The 2024 Stanford University study published in Nature Medicine (Cherian et al., 2024) enrolled 30 US special operations veterans with significant histories of traumatic brain injury (TBI), PTSD, and other trauma-related conditions. Participants received a single ibogaine treatment in a licensed clinic in Mexico under medical supervision. At one-month follow-up, the study reported statistically and clinically significant reductions in PTSD symptom severity (averaging approximately 88% reduction on the PCL-5), anxiety, and depression scores, as well as meaningful improvements in cognitive function measures. The findings were described as representing some of the largest effect sizes observed in psychedelic research to date. Limitations acknowledged by the authors include the absence of a control group, the small sample size, the select population (special operations veterans), and the one-month follow-up window. Longer-term follow-up and randomized controlled trials are needed to confirm and generalize these findings.
Ibogaine differs from other investigational psychedelics in several critical dimensions. Pharmacologically, it engages a far broader receptor profile — including kappa-opioid, NMDA, SERT, and 5-HT2A targets simultaneously — compared to psilocybin (primarily 5-HT2A) or MDMA (primarily SERT/NET/DAT release). The acute experience lasts 24–36 hours, versus 4–6 hours for psilocybin and 3–5 hours for MDMA. Ibogaine's cardiac risk profile is substantially higher than either comparator; psilocybin and MDMA carry no significant QTc-prolonging effects, though MDMA carries cardiovascular risks through different mechanisms (sympathomimetic activity). Ibogaine's oneirogenic (waking-dream) phenomenology is described as distinctly different from psilocybin's ego-dissolving or MDMA's empathogenic quality — often characterized as a confrontational autobiographical review. GDNF upregulation is unique to ibogaine among current clinical candidates. Regulatory status differs as well: psilocybin and MDMA have achieved FDA Breakthrough Therapy Designation; ibogaine has not (Mash et al., 1995; Carhart-Harris & Goodwin, 2017).

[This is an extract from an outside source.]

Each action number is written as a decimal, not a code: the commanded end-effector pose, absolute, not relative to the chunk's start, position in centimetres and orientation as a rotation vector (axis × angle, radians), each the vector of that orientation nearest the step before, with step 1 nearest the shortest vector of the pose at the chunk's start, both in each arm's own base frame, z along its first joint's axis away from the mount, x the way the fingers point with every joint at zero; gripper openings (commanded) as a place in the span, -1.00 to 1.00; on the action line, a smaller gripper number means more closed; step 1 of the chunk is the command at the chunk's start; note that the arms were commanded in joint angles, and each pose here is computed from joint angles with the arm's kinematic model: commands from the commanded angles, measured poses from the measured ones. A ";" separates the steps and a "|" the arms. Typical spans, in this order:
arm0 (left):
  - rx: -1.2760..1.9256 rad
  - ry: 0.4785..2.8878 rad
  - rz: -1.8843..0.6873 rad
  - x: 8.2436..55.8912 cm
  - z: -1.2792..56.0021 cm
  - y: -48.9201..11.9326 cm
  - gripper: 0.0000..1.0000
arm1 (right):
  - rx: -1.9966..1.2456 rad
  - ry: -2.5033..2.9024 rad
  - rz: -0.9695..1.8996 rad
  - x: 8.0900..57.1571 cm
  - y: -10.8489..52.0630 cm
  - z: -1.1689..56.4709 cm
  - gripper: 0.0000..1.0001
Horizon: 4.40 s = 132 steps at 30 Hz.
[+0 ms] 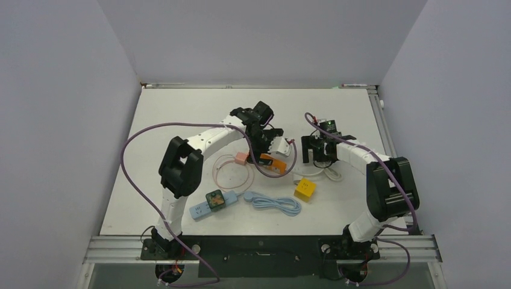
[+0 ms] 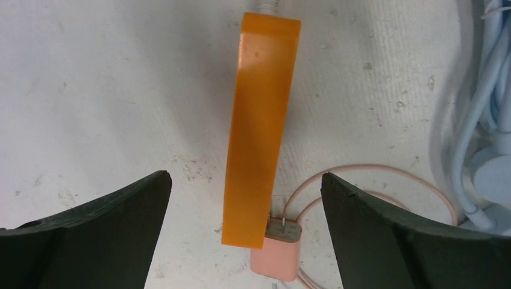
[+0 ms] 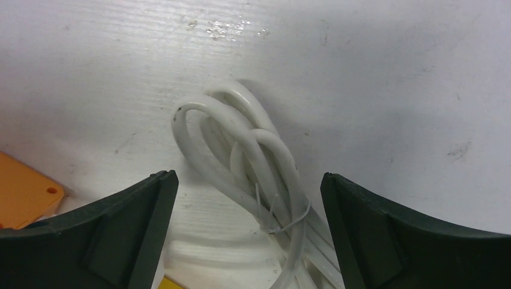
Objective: Insert the plug
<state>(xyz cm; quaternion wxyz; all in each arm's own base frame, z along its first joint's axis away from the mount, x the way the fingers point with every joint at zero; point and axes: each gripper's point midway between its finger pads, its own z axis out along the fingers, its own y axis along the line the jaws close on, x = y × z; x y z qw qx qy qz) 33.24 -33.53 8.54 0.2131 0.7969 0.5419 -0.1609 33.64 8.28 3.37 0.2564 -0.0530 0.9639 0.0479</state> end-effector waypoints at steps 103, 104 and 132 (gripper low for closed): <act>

Noribogaine (10-hydroxyibogamine) is the primary active metabolite of ibogaine, formed through O-demethylation primarily by the liver enzyme CYP2D6. It is pharmacologically active in its own right and is widely considered to be responsible for much of ibogaine's sustained post-acute effects. Key properties of noribogaine include: potent serotonin transporter (SERT) inhibition (comparable to clinical SSRIs), kappa-opioid receptor agonism, and independent hERG channel blockade contributing to QTc prolongation risk. Its half-life of 28–49 hours is substantially longer than ibogaine's own half-life of approximately 4–7 hours, meaning noribogaine dominates the pharmacokinetic profile for most of the post-treatment period. CYP2D6 poor metabolizers — approximately 7–10% of European-ancestry populations — accumulate higher ibogaine levels and lower noribogaine levels, altering both the efficacy and safety profile. Noribogaine has also been investigated as a standalone therapeutic agent (DemeRx NBI-98854 program) to capture therapeutic effects with potentially improved cardiac safety (Mash et al., 1995; Glue et al., 2016; Bhatt et al., 2024).

Informational only. Not medical advice. Ibogaine is Schedule I in the US. Consult qualified professionals before considering treatment.